A saga da nossa História comum e o que nos uniu no passado constituem a base histórica sobre a qual assentam hoje as relações entre Marrocos e Portugal. A valorização deste património comum mostra como os nossos dois países souberam sempre, com inteligência, sabedoria e clarividência, transcender certas vicissitudes passageiras da nossa História para criar um magnífico e rico património civilizacional, ao serviço de uma relação construída com serenidade. Uma relação sólida, baseada no entendimento e na consideração dos interesses mútuos. A densidade e a diversidade destas relações, bem como os mecanismos de concertação postos em prática, conferiram um carácter dinâmico ao relacionamento entre os nossos dois países.

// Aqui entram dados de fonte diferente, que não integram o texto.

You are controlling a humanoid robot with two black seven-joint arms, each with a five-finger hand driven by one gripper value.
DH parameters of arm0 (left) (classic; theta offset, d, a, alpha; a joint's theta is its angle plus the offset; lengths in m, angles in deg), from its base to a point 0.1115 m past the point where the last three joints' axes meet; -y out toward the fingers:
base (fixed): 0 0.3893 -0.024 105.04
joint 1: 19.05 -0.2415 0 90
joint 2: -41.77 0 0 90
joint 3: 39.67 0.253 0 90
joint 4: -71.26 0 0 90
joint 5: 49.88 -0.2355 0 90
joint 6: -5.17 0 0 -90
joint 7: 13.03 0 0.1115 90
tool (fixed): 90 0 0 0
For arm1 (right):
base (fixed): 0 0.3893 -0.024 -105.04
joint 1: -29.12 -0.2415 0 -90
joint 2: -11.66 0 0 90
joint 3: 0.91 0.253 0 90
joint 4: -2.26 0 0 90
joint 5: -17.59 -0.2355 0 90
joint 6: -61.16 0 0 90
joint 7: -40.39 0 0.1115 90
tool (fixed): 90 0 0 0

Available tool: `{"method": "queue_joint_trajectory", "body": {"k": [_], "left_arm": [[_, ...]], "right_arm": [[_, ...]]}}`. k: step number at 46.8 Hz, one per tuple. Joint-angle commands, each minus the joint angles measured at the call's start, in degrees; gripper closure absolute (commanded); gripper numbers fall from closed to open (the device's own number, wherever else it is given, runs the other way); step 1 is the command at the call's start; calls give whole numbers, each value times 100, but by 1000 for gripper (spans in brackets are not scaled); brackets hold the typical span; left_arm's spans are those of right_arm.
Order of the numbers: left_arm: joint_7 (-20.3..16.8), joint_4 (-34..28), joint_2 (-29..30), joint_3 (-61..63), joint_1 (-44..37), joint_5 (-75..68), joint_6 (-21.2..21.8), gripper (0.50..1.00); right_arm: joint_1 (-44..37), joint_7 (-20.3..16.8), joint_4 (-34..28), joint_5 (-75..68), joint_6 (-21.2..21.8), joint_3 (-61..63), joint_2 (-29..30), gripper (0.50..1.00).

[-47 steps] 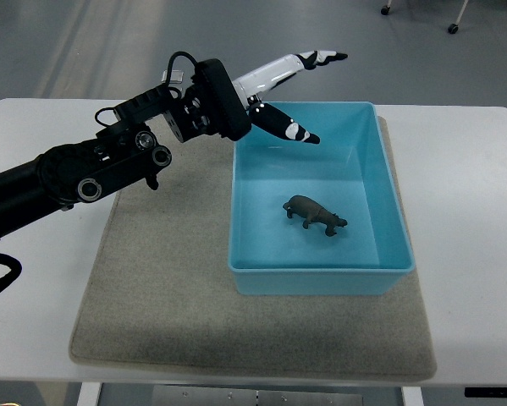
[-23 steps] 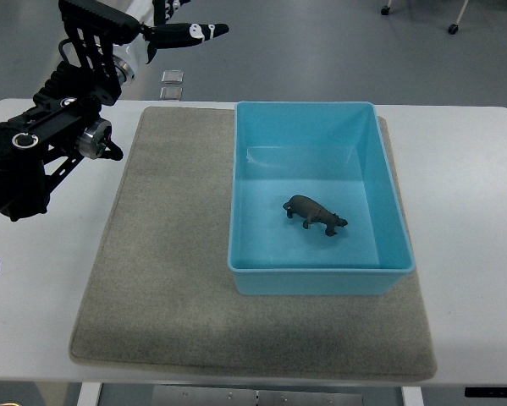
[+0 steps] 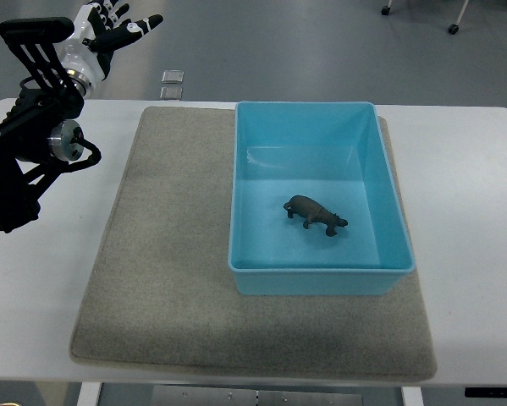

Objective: Place brown hippo in blue box with left hand

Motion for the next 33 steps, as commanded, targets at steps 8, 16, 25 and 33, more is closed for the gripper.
{"method": "queue_joint_trajectory", "body": {"k": [8,16,25,33], "left_arm": [[26,-73,-1,56,-190,130,-91,506],[-1,-64,-1,12,-392,130,-513,506],[-18,-73,-1,-41,-560,147,-566,504],[-80,-72,-53,-50,-665,156,-469,504]], "right_arm": [[0,0,-1,0,0,0,0,564],[0,0,8,0,0,0,0,564],[0,0,-1,0,0,0,0,564],[0,0,-1,0,0,0,0,564]]}}
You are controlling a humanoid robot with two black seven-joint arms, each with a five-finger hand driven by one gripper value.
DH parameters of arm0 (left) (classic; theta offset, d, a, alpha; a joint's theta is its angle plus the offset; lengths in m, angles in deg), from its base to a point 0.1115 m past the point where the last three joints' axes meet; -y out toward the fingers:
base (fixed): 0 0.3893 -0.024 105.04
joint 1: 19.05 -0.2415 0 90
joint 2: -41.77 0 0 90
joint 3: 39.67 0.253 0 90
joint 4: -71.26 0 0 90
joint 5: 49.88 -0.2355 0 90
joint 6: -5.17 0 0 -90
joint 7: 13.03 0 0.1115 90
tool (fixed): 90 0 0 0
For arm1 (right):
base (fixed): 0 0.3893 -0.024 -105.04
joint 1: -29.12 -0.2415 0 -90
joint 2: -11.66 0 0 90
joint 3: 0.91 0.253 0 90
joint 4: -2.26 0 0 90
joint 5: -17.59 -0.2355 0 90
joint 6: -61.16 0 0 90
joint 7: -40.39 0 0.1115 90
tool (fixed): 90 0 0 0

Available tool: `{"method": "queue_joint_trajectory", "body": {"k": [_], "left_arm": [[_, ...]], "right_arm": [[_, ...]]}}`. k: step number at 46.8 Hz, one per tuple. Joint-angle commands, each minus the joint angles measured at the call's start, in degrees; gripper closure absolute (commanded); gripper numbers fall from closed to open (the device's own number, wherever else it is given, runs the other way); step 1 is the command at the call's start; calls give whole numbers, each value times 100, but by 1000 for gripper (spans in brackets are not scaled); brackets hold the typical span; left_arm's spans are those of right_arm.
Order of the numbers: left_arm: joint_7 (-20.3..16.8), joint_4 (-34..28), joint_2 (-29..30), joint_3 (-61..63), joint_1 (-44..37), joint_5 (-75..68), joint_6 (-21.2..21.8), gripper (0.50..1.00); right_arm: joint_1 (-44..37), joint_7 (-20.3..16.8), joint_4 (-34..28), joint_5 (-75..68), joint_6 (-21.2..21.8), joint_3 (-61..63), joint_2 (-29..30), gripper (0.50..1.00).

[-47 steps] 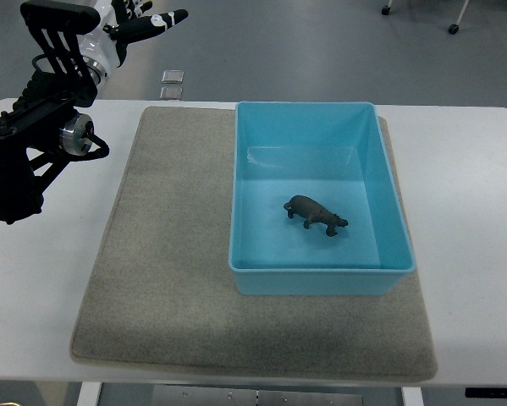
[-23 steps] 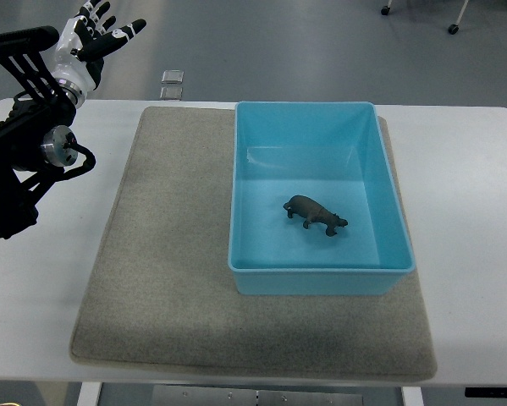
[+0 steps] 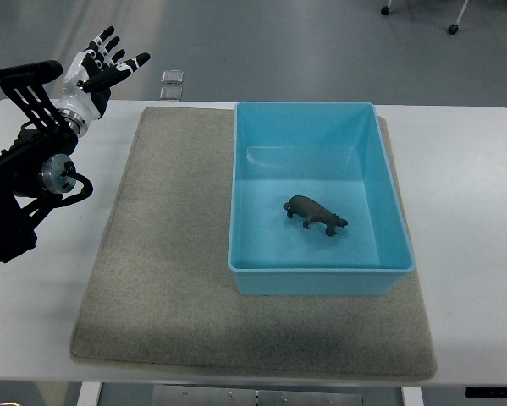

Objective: Place brown hippo in blue box with left hand

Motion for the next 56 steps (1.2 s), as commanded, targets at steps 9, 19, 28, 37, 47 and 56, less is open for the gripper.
{"method": "queue_joint_trajectory", "body": {"k": [9,19,28,37,47,56], "left_arm": [[-17,-4,-81,-430,-224,0,45,504],[-17,5,-81,-562,-312,0,36,504],[-17,-4,-81,-571,-321,0,-25,501],[-17,5,-186,-562,-321,0,-25,504],[-17,40,-248,-553,-321,0,-17,501],[-17,40,-327,-562,-321,0,1,504]], "right_arm": [[0,0,-2,0,0,0,0,564],[0,0,7,0,0,0,0,564],[0,0,-2,0,0,0,0,564],[0,0,7,0,0,0,0,564],[0,0,-2,0,0,0,0,564],[0,0,-2,0,0,0,0,564]]}}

No entanto, estou firmemente convencido de que podemos fazer melhor na frente económica, porque temos enormes ativos, potencialidades e complementaridades a explorar. Devo admitir que assistimos recentemente a uma dinâmica notável a vários níveis, que mostra que os dois países são movidos por uma forte vontade comum de renovar os laços de cooperação e parceria e de explorar novas vias.
Com efeito, domínios como a cooperação em matéria de hidrogénio verde, a economia circular ligada ao ecossistema têxtil-vestuário, a inovação e a investigação nos setores automóvel, aeronáutico e da mobilidade, etc., conferem uma nova dimensão à nossa cooperação e perspetivas promissoras.
No domínio comercial, observou-se a mesma dinâmica. Marrocos tornou-se o principal cliente de Portugal fora da Europa e dos EUA. É também o principal parceiro comercial de Portugal no mundo árabe e em África. As exportações marroquinas também registaram um aumento significativo.
Em matéria de investimento, o Reino e Portugal suscitam um interesse crescente por parte de grandes empresas dos dois países, algumas das quais realizaram recentemente investimentos importantes nos setores automóvel, das energias renováveis, do outsourcing e da indústria aquática, entre outros.
A parceria económica entre os dois países será inevitavelmente reforçada, nomeadamente com a concretização de grandes projetos como a interligação elétrica entre os dois países, com uma capacidade de cerca de 1000 megawatts, e a implementação de uma nova linha marítima que ligará Portugal a Marrocos.
A posição geo-estratégica de Marrocos e Portugal, o seu património histórico e sócio-cultural e a realização de grandes projetos estruturantes são fatores de aproximação. Estes fatores irão estimular ainda mais as relações comerciais entre os nossos países, dando já sentido ao posicionamento de cada um na cadeia de valor e reforçando as nossas complementaridades cada vez mais evidentes.
Estou convencido de que, juntos, os nossos dois países podem tornar-se um verdadeiro campeão regional. A decisão de apresentar uma candidatura conjunta de Marrocos, Portugal e Espanha para organizar a fase final do Campeonato do Mundo de Futebol de 2030 é, como sublinhou Sua Majestade o Rei Mohammed VI, “uma oportunidade sem precedentes para criar uma ponte entre dois continentes e duas civilizações, a África e a Europa, e para aproximar as duas margens do Mediterrâneo. A ponte encarna de forma magnífica a ambição dos povos da região de avançarem juntos para uma maior colaboração, compreensão e comunhão”.